### Work required
Going through the entries below, tally the lines that hold the word "plastic" and state the result alone.

### Source material
□ □ □

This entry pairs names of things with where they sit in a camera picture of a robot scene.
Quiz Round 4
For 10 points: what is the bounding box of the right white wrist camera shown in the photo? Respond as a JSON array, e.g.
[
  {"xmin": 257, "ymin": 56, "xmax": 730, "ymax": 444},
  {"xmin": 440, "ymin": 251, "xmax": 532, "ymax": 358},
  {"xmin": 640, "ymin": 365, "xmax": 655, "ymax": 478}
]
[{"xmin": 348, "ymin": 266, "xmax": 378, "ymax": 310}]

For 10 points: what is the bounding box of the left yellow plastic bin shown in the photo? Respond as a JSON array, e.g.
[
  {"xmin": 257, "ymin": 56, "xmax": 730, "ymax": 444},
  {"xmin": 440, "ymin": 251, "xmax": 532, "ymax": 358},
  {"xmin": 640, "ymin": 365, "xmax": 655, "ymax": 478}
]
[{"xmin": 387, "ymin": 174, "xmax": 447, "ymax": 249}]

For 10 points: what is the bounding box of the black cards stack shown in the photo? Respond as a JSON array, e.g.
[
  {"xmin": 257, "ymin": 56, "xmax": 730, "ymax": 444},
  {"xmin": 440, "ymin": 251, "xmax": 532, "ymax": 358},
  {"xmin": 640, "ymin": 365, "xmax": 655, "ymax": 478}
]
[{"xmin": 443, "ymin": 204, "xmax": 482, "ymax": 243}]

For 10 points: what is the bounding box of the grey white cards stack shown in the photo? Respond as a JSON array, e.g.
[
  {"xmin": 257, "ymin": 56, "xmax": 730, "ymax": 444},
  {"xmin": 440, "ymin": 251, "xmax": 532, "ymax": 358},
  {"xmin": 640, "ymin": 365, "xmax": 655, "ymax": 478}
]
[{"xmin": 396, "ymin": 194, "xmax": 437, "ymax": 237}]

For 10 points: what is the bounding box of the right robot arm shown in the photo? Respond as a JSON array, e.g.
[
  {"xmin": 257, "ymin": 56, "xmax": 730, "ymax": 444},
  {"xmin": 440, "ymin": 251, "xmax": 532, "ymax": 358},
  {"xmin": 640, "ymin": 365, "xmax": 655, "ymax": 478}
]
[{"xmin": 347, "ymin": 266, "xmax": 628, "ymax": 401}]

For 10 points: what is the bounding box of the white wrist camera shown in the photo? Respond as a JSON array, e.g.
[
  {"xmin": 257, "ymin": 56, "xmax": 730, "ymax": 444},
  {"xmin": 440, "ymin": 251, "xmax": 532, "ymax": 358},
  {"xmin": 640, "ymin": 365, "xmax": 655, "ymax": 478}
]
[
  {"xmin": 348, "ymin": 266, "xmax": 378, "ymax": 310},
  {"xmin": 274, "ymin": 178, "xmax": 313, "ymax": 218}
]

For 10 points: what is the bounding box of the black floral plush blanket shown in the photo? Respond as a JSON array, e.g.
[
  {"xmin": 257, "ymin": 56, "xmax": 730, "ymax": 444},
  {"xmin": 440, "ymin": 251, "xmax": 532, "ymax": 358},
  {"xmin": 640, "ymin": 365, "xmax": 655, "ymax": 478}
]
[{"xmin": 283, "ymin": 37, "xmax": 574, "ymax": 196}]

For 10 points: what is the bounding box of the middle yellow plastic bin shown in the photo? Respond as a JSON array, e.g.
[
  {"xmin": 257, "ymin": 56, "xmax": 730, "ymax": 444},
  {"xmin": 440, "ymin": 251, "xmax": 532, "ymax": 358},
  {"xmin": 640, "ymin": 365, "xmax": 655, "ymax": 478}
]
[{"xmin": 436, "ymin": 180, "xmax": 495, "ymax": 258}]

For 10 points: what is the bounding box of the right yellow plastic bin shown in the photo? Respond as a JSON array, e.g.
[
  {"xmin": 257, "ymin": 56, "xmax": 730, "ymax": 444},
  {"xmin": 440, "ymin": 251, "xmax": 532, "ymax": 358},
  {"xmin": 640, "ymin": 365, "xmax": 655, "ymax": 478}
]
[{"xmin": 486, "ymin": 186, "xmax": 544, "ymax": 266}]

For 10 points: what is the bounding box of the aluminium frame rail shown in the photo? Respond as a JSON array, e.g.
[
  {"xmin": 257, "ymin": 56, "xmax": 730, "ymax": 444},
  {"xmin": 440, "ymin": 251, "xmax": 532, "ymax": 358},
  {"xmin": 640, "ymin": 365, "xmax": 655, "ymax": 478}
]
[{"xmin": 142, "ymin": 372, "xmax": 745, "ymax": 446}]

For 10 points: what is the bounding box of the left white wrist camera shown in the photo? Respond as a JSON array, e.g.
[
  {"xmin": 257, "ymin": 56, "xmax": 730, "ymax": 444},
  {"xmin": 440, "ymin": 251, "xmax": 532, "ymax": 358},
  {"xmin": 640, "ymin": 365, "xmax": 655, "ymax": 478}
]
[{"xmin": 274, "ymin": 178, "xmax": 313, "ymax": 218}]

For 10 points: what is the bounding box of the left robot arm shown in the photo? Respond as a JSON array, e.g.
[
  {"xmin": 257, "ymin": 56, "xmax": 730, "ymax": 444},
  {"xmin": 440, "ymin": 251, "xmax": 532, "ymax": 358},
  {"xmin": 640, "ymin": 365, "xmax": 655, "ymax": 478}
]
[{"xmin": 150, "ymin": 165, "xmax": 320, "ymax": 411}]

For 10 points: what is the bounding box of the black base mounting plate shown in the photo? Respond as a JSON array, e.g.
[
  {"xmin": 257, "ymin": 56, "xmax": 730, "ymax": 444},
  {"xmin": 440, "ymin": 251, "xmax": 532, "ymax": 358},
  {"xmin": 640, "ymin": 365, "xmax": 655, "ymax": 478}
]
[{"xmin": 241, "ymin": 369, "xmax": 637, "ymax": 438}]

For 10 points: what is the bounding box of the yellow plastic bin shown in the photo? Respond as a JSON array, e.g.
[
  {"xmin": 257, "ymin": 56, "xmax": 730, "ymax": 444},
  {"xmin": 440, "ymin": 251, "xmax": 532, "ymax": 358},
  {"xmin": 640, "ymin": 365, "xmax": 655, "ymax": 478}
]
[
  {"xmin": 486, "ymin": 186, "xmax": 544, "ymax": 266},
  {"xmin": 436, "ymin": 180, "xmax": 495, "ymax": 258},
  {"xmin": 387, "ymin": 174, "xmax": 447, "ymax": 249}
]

□ □ □

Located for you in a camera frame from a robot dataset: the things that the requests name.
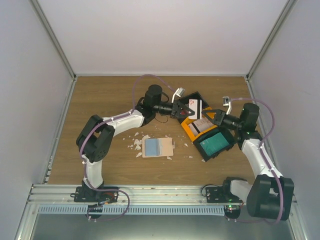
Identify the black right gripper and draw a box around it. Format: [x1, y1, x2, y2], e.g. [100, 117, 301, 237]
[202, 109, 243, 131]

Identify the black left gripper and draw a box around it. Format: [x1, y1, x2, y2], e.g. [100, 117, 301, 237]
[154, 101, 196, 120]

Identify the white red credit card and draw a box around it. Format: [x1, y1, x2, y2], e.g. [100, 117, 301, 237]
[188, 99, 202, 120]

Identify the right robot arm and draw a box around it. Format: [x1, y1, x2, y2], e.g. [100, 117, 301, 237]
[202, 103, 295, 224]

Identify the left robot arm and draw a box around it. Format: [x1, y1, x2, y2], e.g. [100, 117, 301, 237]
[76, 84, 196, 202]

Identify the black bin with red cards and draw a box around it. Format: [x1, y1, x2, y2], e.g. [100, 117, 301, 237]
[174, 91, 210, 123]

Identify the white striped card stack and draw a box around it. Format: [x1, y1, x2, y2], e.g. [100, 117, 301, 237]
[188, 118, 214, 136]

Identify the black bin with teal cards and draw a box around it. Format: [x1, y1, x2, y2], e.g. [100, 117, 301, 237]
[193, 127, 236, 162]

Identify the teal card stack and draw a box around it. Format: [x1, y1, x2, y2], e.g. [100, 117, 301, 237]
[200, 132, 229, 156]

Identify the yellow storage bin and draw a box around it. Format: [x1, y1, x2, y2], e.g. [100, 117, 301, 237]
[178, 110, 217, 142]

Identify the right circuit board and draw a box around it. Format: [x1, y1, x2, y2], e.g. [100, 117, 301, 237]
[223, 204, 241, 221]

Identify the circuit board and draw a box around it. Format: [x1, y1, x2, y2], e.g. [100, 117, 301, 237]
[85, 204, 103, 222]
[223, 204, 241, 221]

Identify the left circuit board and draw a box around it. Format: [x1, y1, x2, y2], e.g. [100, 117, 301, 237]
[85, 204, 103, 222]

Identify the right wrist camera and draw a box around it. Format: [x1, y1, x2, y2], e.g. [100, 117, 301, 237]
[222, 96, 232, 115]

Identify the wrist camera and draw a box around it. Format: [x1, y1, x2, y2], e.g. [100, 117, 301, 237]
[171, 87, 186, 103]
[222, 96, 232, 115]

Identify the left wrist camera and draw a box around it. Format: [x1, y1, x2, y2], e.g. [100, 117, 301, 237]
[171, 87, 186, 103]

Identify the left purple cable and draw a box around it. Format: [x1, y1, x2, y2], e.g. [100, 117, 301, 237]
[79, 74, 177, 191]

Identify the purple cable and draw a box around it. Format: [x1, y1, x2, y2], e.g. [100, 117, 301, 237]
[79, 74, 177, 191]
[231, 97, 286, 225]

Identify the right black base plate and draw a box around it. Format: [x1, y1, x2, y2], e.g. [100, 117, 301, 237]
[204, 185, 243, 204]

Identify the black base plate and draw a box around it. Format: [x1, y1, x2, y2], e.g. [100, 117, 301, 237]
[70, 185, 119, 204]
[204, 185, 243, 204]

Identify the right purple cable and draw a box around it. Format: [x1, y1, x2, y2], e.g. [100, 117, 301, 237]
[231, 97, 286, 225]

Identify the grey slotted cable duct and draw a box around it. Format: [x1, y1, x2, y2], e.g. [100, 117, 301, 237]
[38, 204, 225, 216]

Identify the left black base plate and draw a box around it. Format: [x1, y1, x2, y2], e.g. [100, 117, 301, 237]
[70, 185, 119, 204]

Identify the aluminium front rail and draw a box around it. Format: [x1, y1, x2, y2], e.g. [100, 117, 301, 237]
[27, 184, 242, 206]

□ □ □

### Answer to the exercise
4